- [Recorded information]
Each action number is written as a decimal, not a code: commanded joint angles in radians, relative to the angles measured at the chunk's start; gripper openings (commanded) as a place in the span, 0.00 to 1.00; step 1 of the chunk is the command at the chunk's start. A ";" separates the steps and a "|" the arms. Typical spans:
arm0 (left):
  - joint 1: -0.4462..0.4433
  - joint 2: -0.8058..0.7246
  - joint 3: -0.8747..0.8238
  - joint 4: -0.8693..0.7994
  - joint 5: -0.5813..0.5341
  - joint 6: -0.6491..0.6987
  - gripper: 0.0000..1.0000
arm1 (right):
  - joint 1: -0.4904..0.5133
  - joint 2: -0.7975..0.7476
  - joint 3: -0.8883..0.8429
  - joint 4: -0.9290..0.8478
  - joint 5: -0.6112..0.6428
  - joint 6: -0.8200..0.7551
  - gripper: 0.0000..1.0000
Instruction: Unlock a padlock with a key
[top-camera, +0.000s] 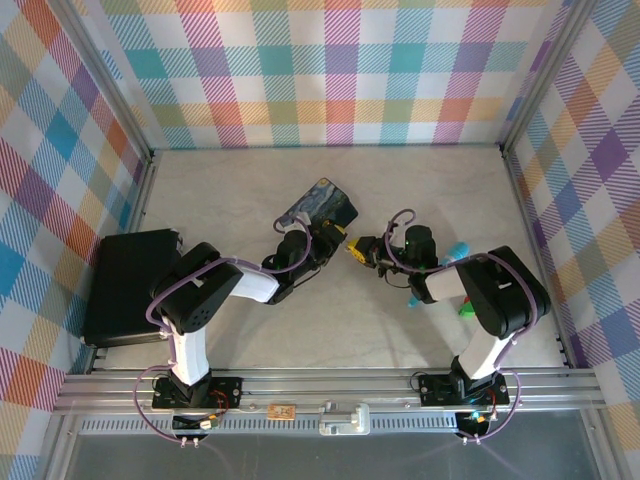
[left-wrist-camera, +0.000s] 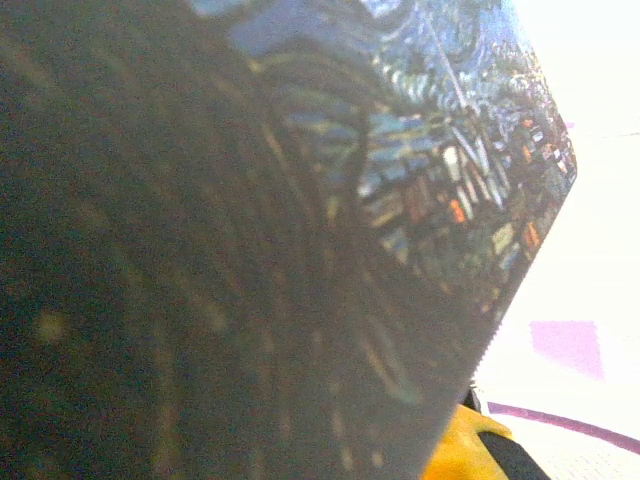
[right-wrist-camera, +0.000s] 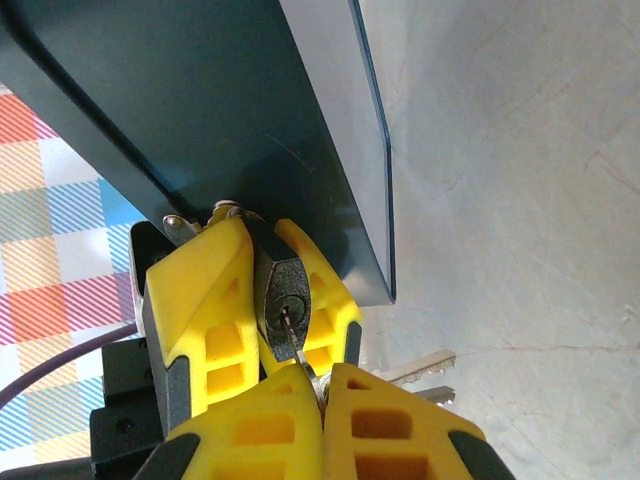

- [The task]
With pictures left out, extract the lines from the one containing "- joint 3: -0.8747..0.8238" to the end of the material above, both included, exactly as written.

- [Output of the exercise]
  - joint 3: -0.8747..0.8238
  - joint 4: -0.8693..0.7994
  - joint 5: -0.5813..0.5341
  - joint 6: -0.6491..0.6987
  - gripper: 0.0000..1.0000
arm1 (right):
  - joint 1: -0.4904..0.5133
  - joint 2: -0.7975..0.7476
  - joint 3: -0.8883..0.8429
  - joint 4: -0.9290..0.8478
  - joint 5: -0.6112..0.6428
  - joint 6: -0.8200..0.7551
  - gripper: 0.0000..1.0000
Instruction: Unlock a padlock with a key
[top-camera, +0.000s] 
[left-wrist-camera, +0.000s] 
[right-wrist-camera, +0.000s] 

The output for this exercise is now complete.